Data to use section start

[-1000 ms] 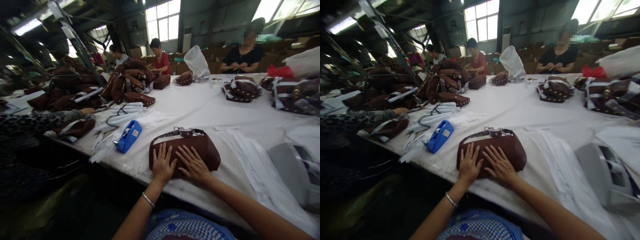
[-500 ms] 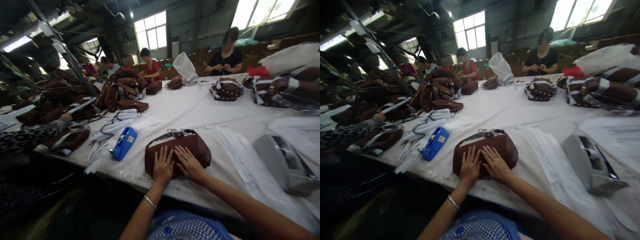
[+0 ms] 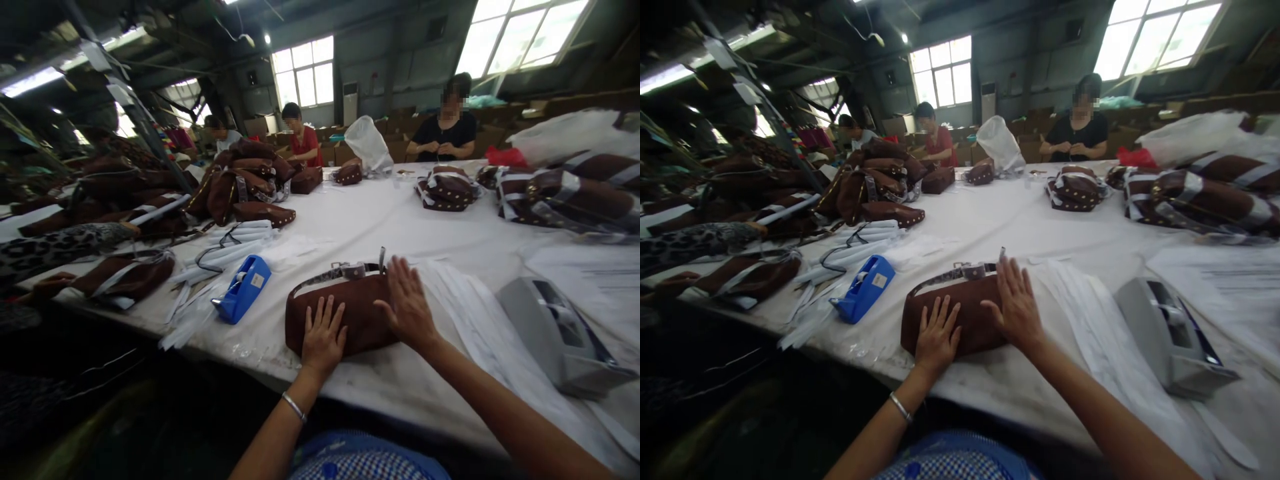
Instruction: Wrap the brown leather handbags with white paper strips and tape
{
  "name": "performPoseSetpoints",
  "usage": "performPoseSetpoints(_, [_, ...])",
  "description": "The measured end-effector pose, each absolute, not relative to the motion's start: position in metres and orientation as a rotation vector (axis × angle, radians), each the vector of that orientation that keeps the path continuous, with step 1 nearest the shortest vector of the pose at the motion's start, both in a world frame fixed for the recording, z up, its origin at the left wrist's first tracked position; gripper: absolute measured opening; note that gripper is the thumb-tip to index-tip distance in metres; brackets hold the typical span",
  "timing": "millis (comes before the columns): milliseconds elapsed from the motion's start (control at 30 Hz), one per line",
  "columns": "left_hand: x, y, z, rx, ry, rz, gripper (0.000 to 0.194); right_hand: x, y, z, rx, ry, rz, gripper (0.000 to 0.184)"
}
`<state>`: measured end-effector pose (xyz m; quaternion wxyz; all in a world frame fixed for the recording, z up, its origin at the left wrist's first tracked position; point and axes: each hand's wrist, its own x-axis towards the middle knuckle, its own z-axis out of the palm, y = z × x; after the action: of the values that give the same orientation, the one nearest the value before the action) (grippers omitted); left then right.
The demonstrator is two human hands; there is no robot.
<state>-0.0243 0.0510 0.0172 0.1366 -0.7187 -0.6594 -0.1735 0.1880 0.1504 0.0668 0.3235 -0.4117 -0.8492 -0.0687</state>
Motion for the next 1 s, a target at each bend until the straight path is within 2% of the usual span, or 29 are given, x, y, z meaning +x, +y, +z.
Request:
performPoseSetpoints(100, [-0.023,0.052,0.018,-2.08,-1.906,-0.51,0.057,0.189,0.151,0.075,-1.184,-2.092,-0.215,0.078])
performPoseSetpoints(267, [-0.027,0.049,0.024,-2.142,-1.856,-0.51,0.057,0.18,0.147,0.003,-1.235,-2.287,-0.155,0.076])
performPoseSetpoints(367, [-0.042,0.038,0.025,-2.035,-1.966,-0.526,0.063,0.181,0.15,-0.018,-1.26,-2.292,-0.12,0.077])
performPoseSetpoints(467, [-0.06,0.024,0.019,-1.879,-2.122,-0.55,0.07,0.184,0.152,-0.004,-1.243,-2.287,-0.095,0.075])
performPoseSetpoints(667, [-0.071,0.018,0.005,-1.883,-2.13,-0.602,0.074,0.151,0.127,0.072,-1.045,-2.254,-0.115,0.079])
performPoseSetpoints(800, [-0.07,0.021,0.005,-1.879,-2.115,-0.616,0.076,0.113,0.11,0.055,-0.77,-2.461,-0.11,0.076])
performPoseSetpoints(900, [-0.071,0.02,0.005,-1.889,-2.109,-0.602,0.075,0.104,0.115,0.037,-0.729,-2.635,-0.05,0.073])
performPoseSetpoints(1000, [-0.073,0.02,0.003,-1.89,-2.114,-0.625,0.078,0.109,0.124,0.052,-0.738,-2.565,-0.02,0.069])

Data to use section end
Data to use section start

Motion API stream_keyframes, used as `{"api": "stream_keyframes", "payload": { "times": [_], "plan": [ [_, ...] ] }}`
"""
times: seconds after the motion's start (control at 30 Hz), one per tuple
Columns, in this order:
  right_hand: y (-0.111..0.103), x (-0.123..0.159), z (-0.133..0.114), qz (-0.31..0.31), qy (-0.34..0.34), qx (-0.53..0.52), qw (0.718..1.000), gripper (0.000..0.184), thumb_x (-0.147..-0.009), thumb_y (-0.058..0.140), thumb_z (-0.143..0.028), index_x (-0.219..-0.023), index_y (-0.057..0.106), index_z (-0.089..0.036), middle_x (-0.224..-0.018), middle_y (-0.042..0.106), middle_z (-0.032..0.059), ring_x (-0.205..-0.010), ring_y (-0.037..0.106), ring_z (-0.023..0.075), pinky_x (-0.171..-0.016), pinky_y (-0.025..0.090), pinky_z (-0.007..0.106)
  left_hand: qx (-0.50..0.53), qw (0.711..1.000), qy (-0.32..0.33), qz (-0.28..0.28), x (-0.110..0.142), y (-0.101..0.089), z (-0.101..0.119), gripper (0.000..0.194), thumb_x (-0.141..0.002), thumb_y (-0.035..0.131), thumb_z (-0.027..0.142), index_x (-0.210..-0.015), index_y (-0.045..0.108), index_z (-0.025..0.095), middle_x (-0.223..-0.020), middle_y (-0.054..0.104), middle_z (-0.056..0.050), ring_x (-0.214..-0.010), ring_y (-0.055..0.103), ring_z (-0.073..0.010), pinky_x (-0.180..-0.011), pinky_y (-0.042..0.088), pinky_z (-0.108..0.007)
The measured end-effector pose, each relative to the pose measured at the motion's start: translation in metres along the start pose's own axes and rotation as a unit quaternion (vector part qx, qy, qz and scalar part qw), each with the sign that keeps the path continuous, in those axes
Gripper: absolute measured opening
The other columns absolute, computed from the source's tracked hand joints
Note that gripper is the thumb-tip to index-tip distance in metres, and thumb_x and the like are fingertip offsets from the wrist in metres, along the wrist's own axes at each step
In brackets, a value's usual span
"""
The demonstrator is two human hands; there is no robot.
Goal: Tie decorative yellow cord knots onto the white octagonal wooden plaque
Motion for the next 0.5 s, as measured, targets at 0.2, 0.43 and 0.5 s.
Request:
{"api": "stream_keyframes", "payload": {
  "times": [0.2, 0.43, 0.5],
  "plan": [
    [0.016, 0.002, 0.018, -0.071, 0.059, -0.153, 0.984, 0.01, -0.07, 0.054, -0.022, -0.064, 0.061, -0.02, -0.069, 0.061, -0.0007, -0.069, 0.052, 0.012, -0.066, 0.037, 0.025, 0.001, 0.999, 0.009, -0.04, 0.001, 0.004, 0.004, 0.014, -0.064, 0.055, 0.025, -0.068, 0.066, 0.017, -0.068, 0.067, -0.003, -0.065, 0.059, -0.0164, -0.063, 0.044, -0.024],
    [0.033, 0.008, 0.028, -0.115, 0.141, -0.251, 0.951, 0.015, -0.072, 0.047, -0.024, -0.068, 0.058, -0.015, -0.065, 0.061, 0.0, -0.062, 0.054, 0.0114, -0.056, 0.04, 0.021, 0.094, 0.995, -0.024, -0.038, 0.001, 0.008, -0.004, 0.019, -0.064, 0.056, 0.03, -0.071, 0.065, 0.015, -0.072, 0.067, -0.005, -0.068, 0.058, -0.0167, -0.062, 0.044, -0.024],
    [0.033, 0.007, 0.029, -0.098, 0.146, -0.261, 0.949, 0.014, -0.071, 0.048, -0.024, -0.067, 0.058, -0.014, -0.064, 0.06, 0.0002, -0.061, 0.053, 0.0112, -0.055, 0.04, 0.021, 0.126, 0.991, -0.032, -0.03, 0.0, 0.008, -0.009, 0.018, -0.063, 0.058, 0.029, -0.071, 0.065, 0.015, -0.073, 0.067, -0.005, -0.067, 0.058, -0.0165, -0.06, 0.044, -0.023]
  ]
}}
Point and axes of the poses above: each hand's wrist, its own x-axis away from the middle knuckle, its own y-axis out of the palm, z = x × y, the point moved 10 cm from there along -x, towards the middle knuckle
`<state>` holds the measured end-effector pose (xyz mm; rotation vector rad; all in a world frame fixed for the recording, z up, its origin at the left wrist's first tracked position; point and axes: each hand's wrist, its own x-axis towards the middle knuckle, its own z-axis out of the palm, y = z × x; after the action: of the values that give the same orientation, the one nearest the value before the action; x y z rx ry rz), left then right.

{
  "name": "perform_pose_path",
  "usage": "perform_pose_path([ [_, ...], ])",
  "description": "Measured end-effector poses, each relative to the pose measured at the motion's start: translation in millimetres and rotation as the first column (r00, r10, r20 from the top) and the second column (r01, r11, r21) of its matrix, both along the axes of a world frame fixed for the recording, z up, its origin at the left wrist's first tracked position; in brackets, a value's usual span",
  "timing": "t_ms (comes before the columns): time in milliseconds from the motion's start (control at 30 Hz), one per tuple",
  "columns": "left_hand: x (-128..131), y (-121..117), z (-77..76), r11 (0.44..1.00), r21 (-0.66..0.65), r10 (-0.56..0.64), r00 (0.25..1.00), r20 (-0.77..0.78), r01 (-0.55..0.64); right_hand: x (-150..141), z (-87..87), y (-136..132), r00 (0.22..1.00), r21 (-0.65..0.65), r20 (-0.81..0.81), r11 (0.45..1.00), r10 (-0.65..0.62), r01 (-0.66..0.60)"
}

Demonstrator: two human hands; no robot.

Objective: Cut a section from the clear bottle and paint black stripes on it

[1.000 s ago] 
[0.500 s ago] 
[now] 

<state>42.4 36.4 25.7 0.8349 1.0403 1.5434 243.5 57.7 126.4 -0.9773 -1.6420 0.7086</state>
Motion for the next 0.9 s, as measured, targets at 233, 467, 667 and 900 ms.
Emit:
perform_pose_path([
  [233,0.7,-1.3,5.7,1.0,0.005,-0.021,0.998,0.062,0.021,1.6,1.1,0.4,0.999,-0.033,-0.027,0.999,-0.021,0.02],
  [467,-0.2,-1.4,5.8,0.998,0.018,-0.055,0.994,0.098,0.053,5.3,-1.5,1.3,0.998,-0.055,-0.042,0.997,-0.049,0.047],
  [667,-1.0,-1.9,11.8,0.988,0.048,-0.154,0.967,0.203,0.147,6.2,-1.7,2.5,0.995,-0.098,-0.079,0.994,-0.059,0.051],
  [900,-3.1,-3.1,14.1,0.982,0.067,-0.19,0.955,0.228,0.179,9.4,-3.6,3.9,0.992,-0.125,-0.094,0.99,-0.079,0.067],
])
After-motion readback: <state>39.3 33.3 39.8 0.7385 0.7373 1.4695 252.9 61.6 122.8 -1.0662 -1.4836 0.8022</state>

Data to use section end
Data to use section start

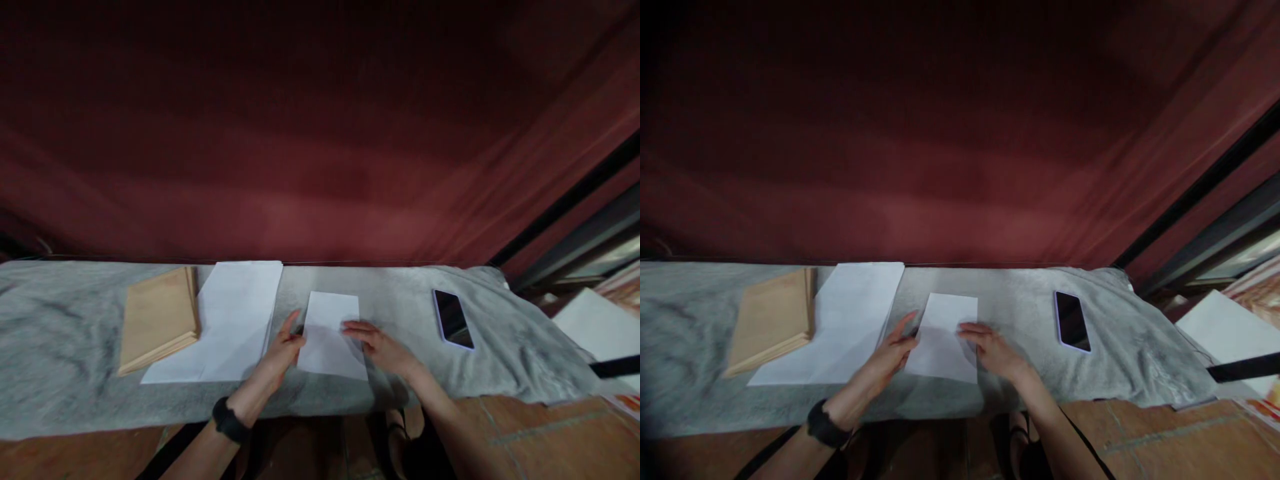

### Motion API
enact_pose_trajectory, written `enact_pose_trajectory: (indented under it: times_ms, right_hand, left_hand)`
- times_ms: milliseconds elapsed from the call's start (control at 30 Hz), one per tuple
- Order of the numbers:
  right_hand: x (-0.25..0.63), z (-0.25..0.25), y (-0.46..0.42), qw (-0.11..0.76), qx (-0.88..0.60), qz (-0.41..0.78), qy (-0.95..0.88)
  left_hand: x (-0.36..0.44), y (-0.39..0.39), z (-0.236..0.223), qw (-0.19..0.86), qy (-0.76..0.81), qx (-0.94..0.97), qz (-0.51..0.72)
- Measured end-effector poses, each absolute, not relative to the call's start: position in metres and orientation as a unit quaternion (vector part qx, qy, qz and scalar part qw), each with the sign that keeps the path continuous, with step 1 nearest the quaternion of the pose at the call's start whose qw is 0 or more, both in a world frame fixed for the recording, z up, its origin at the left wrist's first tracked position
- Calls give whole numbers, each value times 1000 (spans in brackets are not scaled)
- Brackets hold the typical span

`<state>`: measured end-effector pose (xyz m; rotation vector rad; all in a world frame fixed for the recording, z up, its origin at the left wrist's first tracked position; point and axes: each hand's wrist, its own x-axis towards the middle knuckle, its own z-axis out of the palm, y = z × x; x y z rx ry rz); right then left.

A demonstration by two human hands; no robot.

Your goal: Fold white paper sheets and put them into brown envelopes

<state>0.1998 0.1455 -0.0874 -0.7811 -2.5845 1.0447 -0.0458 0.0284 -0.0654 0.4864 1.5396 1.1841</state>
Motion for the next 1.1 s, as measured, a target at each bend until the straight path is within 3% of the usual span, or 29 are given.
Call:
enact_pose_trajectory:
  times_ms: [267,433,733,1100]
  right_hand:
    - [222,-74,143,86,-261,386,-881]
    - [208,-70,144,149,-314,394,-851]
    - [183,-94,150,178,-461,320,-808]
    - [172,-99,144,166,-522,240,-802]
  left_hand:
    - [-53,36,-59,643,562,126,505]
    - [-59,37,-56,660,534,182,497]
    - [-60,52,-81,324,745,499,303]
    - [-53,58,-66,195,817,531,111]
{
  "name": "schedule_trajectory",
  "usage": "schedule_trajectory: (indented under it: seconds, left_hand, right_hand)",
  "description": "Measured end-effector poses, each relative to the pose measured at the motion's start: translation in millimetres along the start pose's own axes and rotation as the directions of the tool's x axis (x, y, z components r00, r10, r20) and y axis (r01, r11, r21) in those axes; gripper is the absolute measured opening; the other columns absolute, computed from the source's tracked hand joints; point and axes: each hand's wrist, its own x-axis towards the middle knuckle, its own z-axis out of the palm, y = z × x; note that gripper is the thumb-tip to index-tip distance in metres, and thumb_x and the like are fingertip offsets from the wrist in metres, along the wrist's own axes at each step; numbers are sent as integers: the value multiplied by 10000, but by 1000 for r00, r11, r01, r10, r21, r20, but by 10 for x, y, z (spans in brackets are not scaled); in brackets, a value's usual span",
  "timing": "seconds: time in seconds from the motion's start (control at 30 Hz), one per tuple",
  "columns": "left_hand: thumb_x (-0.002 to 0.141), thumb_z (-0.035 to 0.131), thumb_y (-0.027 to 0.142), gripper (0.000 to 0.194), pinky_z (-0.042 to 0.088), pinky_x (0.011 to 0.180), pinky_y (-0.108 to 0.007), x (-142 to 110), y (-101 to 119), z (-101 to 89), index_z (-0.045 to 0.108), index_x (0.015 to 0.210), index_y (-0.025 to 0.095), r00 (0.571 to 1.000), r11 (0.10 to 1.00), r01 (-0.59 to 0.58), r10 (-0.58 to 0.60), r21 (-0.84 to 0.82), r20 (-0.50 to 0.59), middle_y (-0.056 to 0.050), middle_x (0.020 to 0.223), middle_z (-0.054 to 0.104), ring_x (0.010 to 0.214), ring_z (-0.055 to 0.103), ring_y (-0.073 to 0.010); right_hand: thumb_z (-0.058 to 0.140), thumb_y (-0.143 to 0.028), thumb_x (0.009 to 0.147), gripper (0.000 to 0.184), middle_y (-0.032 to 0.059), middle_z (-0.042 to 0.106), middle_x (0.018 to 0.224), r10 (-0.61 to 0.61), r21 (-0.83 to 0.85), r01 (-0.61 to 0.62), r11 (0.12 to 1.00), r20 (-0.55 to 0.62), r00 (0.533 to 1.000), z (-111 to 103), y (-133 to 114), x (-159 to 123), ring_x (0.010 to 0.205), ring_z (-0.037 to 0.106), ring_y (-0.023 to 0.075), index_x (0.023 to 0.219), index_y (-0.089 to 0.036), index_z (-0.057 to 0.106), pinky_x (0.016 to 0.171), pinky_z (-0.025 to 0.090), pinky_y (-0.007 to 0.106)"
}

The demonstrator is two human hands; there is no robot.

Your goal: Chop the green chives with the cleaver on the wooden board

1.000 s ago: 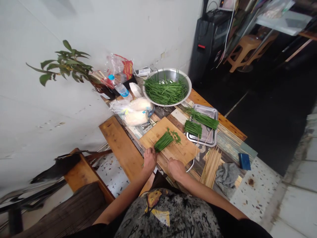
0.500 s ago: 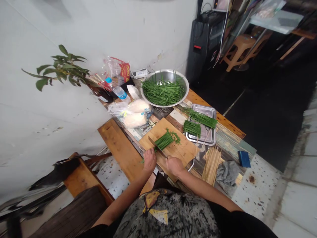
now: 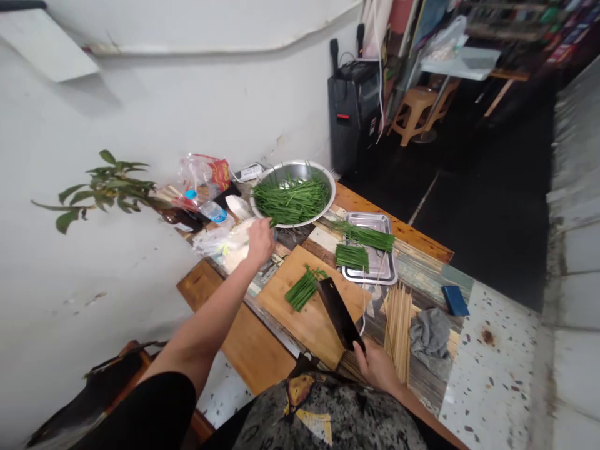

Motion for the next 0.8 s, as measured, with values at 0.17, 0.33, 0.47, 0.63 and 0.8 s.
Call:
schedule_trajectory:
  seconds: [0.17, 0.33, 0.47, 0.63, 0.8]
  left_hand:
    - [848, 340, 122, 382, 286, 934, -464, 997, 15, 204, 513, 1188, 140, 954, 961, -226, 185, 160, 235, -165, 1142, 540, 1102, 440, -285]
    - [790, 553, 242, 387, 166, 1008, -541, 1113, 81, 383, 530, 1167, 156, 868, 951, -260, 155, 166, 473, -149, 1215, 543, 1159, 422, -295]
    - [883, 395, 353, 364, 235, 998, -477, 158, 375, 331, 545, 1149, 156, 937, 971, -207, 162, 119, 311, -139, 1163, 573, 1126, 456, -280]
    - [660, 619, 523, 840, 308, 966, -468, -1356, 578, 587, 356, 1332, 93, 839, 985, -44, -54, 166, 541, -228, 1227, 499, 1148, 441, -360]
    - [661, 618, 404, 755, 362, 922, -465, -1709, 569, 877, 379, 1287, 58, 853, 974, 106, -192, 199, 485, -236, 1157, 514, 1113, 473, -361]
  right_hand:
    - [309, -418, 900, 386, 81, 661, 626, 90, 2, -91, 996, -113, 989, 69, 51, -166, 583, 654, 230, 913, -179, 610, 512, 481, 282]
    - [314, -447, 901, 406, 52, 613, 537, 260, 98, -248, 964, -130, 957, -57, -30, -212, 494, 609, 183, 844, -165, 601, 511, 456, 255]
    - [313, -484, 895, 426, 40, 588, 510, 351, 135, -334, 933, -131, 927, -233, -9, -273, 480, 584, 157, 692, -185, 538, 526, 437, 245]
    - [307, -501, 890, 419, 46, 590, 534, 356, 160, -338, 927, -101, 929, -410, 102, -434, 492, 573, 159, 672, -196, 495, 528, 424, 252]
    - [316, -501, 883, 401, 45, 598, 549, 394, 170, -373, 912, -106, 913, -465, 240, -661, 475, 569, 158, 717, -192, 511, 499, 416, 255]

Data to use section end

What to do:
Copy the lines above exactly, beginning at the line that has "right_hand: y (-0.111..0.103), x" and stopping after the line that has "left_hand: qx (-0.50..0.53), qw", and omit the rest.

Problem solution:
  right_hand: y (-0.111..0.103), x (-0.123..0.159), z (-0.133..0.114), qz (-0.31..0.31), qy (-0.34..0.34), qx (-0.53..0.52), qw (0.718..1.000), gripper (0.000..0.184), thumb_x (-0.147..-0.009), thumb_y (-0.058..0.140), thumb_z (-0.143..0.028), index_x (-0.219..-0.023), index_y (-0.057..0.106), index_z (-0.089..0.036), middle_x (-0.224..-0.018), middle_y (-0.042..0.106), middle_z (-0.032..0.059), ring_x (-0.205..-0.010), ring_y (-0.037..0.106), ring_z (-0.023..0.075), pinky_x (-0.171..-0.016), pinky_y (-0.025..0.090), pinky_z (-0.007..0.106)
  left_hand: qx (-0.50..0.53), qw (0.711..1.000), qy (-0.32..0.33), qz (-0.28..0.28), x (-0.110..0.142), y (-0.101..0.089), z (-0.101..0.119), gripper (0.000..0.194), thumb_x (-0.141..0.002), thumb_y (-0.035..0.131), thumb_z (-0.027..0.142), index_x (-0.210..-0.015), index_y (-0.045..0.108), index_z (-0.025..0.095), middle_x (-0.223..-0.020), middle_y (-0.054..0.104), middle_z (-0.056..0.050), ring_x (-0.214..-0.010), ring_y (-0.055..0.103), ring_z (-0.073..0.010), pinky_x (-0.180..-0.011), pinky_y (-0.042..0.088), pinky_z (-0.108..0.007)

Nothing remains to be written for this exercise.